BRIEF:
Lines from the material below that hold the string "green" are what is needed; copy each of them.

╭──

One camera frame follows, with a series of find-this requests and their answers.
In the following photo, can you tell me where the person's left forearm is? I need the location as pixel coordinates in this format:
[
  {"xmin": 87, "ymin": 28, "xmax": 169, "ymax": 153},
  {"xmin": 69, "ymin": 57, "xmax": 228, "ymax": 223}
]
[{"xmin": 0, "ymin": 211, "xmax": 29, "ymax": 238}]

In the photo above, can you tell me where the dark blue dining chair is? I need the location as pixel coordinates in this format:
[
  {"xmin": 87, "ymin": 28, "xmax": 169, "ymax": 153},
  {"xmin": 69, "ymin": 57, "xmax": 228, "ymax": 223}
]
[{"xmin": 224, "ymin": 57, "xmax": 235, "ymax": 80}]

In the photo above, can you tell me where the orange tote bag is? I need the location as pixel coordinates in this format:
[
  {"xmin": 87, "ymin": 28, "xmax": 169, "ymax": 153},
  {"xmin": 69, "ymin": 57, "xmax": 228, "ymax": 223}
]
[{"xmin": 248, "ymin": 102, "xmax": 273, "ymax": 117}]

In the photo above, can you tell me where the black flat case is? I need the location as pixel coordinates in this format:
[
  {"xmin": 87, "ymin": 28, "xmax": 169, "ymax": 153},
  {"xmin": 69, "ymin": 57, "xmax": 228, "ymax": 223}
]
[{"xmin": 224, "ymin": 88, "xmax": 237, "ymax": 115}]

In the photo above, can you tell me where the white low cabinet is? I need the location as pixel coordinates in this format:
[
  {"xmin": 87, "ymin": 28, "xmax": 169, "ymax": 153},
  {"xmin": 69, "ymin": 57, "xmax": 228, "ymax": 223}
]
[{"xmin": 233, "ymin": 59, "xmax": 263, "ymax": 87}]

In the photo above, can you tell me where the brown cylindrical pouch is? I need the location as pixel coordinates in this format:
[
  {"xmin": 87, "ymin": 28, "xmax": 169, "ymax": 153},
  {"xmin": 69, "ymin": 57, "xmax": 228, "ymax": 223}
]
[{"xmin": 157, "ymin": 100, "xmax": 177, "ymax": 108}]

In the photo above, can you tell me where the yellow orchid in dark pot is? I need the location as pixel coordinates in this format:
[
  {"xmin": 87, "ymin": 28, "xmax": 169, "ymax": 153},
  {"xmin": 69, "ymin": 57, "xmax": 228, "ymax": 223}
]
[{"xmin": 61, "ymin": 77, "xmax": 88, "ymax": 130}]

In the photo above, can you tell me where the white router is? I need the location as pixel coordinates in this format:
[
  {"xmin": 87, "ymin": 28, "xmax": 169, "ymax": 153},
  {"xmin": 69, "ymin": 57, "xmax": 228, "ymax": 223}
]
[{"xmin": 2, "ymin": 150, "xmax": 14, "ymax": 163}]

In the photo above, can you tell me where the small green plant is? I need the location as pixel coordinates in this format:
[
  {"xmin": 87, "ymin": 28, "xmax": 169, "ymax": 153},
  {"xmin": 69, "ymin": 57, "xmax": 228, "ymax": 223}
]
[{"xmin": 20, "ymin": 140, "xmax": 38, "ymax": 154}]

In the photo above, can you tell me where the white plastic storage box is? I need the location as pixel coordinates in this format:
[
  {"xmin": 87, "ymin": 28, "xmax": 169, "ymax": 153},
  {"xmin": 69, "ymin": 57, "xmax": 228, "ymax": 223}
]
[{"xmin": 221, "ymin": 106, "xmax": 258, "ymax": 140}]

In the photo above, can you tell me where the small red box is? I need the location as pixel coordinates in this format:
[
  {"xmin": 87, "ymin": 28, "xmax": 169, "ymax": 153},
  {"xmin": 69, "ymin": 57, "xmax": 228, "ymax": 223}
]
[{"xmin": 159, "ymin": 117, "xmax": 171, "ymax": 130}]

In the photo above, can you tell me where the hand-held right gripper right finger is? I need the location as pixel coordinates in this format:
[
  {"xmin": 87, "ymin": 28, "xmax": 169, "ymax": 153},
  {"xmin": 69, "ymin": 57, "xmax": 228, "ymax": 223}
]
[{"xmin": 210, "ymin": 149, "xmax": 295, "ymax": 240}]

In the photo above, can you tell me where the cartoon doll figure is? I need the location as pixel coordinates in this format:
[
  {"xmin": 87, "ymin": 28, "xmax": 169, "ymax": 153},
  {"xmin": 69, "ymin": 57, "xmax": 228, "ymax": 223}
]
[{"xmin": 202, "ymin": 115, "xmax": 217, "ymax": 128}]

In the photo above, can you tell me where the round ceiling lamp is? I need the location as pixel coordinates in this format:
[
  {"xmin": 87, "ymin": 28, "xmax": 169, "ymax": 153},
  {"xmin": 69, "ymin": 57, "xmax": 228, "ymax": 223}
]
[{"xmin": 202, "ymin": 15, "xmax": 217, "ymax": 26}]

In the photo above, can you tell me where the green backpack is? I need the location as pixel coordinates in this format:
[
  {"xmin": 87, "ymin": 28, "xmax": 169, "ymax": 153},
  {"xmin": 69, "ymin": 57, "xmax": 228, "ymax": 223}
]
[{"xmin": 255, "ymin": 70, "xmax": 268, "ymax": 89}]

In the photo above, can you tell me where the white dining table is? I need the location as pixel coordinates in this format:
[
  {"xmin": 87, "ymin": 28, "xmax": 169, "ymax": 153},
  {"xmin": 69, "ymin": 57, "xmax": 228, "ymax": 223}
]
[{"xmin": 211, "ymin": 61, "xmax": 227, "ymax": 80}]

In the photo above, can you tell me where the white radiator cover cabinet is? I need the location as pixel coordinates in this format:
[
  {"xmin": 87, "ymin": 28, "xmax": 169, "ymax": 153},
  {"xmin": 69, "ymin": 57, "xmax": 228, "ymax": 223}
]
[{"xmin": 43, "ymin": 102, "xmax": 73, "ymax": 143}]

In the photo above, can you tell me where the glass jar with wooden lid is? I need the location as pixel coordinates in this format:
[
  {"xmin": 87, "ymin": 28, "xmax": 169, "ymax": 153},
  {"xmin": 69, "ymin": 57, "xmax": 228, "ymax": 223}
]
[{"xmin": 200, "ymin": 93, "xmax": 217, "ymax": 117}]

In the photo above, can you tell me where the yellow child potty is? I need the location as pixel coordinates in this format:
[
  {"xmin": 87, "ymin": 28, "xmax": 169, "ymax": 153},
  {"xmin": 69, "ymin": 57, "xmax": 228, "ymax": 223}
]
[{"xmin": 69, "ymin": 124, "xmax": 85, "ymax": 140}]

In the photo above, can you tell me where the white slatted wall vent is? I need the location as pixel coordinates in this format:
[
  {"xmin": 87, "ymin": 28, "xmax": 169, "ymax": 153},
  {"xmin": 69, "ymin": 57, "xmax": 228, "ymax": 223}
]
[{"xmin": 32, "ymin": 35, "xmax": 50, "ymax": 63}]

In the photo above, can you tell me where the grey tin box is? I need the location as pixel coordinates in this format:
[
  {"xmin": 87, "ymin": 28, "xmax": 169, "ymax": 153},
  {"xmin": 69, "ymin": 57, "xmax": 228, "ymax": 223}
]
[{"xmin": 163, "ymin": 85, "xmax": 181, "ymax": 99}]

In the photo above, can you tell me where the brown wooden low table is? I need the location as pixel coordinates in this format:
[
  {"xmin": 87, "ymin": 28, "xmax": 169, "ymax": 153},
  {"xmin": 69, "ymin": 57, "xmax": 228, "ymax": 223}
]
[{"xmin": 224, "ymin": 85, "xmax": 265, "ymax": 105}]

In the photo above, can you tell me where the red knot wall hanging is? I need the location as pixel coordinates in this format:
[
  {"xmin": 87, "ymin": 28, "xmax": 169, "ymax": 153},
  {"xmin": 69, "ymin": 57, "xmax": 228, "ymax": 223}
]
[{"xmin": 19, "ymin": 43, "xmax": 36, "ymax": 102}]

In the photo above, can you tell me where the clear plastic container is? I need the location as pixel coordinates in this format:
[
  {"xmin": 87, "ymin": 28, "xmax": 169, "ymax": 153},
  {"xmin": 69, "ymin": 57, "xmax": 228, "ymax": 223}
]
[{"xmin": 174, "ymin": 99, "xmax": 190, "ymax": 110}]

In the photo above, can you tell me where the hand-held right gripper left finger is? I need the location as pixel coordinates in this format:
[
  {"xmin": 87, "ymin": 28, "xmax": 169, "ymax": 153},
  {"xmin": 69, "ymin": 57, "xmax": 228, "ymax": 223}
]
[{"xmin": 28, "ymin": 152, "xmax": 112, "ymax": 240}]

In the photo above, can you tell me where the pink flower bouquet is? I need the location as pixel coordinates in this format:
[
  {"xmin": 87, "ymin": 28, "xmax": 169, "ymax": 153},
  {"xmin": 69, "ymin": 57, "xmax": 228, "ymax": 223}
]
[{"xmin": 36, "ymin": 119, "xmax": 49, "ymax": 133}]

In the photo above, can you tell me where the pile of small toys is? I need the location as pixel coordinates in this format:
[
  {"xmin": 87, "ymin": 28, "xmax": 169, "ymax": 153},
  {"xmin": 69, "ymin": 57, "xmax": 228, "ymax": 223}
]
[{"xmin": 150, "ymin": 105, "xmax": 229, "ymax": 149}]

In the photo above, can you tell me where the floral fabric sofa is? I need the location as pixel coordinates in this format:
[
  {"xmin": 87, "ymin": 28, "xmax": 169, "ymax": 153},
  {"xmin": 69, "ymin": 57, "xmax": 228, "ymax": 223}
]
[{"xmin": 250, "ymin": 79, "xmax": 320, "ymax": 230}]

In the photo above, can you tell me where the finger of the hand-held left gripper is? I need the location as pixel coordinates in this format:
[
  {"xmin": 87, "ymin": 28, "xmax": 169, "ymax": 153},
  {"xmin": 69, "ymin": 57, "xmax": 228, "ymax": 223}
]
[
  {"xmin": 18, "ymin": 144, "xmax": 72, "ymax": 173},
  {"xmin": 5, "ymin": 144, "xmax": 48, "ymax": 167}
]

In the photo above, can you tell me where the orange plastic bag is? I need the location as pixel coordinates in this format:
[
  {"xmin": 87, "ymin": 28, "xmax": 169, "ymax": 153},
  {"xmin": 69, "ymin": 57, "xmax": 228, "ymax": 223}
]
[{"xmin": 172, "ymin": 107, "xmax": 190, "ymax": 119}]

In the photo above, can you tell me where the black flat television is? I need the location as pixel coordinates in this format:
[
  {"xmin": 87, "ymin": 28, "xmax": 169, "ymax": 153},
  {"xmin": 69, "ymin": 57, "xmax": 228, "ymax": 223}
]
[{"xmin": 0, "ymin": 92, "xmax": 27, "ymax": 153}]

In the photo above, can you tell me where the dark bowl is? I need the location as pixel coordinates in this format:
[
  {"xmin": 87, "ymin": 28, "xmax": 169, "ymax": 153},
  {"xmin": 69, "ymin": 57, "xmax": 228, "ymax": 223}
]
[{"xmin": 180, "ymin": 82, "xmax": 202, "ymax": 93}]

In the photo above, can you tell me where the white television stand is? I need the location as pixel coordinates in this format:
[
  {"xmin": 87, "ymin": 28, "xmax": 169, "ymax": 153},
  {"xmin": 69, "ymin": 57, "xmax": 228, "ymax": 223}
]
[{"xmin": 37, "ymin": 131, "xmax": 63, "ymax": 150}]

╰──

YOUR RESPONSE:
In the photo above, can you tell me where the small green plant is? I need the location as pixel coordinates in this format:
In the photo above, can you tell me where the green backpack is? I need the location as pixel coordinates in this format:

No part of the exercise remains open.